§ **PROBLEM**
Could you give back the whole listing exactly as written?

§ **DATASET EXCERPT**
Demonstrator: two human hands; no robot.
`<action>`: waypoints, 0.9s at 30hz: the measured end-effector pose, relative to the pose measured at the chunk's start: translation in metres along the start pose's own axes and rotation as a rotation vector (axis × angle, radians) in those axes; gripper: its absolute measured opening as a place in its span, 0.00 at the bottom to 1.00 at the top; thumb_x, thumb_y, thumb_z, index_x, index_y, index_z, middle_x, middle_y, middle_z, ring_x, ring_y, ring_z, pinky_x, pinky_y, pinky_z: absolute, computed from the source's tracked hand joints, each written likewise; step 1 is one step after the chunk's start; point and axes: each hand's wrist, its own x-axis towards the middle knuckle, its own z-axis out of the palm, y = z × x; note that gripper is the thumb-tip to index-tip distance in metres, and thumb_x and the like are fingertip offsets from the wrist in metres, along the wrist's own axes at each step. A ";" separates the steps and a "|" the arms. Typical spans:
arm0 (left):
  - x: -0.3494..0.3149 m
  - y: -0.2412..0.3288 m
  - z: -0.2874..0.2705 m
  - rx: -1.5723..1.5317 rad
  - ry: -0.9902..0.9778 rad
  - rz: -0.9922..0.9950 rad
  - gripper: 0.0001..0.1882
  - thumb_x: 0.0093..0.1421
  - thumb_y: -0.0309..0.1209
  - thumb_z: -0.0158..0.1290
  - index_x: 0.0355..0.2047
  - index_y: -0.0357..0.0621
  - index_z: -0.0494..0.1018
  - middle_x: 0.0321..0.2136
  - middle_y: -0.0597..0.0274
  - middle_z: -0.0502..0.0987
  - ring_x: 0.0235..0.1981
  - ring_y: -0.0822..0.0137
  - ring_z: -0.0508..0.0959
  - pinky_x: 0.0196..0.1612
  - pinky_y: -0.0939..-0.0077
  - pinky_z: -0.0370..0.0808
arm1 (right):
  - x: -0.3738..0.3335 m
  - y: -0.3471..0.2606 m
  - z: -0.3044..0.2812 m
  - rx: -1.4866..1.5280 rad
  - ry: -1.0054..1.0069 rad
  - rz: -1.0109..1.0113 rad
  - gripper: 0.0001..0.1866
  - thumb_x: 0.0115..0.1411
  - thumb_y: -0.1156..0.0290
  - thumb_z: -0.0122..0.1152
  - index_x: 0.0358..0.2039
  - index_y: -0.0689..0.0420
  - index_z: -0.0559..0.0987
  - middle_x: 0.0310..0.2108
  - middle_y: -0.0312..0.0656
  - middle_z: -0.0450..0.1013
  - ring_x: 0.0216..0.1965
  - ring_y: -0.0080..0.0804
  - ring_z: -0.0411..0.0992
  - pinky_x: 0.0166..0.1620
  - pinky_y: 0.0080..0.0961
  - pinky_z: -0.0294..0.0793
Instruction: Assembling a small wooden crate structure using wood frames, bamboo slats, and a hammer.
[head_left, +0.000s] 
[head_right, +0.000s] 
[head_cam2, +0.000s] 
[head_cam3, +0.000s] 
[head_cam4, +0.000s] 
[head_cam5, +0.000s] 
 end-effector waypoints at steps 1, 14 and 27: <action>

§ **TASK RESULT**
Demonstrator: two human hands; no robot.
`<action>`: waypoints, 0.9s at 30hz: the measured end-effector pose, relative to the pose measured at the chunk's start: translation in metres along the start pose's own axes and rotation as a rotation vector (axis × angle, radians) in those axes; gripper: its absolute measured opening as a place in its span, 0.00 at the bottom to 1.00 at the top; thumb_x, thumb_y, thumb_z, index_x, index_y, index_z, middle_x, middle_y, middle_z, ring_x, ring_y, ring_z, pinky_x, pinky_y, pinky_z: absolute, computed from the source's tracked hand joints, each written likewise; step 1 is one step after the chunk's start; point and axes: each hand's wrist, its own x-axis towards the middle knuckle, its own z-axis out of the palm, y = z × x; note that gripper is the thumb-tip to index-tip distance in metres, and thumb_x and the like are fingertip offsets from the wrist in metres, along the wrist's own axes at each step. A ";" separates the steps and a "|" the arms. Typical spans:
arm0 (left):
  - x: -0.3494..0.3149 m
  - y: -0.2412..0.3288 m
  - z: -0.2874..0.2705 m
  - rx: -1.5723..1.5317 rad
  - ry: -0.9902..0.9778 rad
  - rz: -0.9922..0.9950 rad
  - gripper: 0.0001..0.1882
  - thumb_x: 0.0093..0.1421
  - thumb_y: -0.0309..0.1209
  - thumb_z: -0.0158..0.1290
  - index_x: 0.0355..0.2047
  - index_y: -0.0357..0.0621
  - index_z: -0.0494..0.1018
  - middle_x: 0.0321..0.2136
  - middle_y: -0.0597..0.0274
  - middle_z: -0.0502..0.0987
  - ring_x: 0.0235..0.1981
  - ring_y: -0.0822..0.0137
  - ring_z: -0.0508..0.0959
  - pinky_x: 0.0196..0.1612
  - pinky_y: -0.0939..-0.0077
  - pinky_z: -0.0370..0.0808
arm1 (right):
  - x: -0.3738..0.3335 m
  - y: -0.3471..0.2606 m
  - z: -0.3044..0.2812 m
  - rx: -1.4866..1.5280 rad
  - ry: -1.0054..1.0069 rad
  - rz: -1.0109..1.0113 rad
  - gripper: 0.0001..0.1866
  - thumb_x: 0.0115..0.1411
  - thumb_y: -0.1156..0.0290
  - thumb_z: -0.0122..0.1152
  - index_x: 0.0358..0.2039
  - index_y: -0.0689..0.0420
  - index_z: -0.0559..0.0987
  - middle_x: 0.0310..0.2108
  - middle_y: -0.0312..0.0656
  - middle_z: -0.0450..0.1013
  - ring_x: 0.0216..0.1965
  - ring_y: -0.0080..0.0804
  - ring_z: -0.0411..0.0992
  - pinky_x: 0.0166..0.1620
  - pinky_y: 0.0080..0.0961
  - pinky_z: -0.0294..0.0793
Instruction: Assembling a small wooden crate structure using wood frames, bamboo slats, and a hammer.
[head_left, +0.000s] 
[head_right, +0.000s] 
[head_cam2, +0.000s] 
[head_cam3, +0.000s] 
[head_cam4, +0.000s] 
[head_cam5, +0.000s] 
 end-effector waypoints at steps 1, 14 and 27: <action>

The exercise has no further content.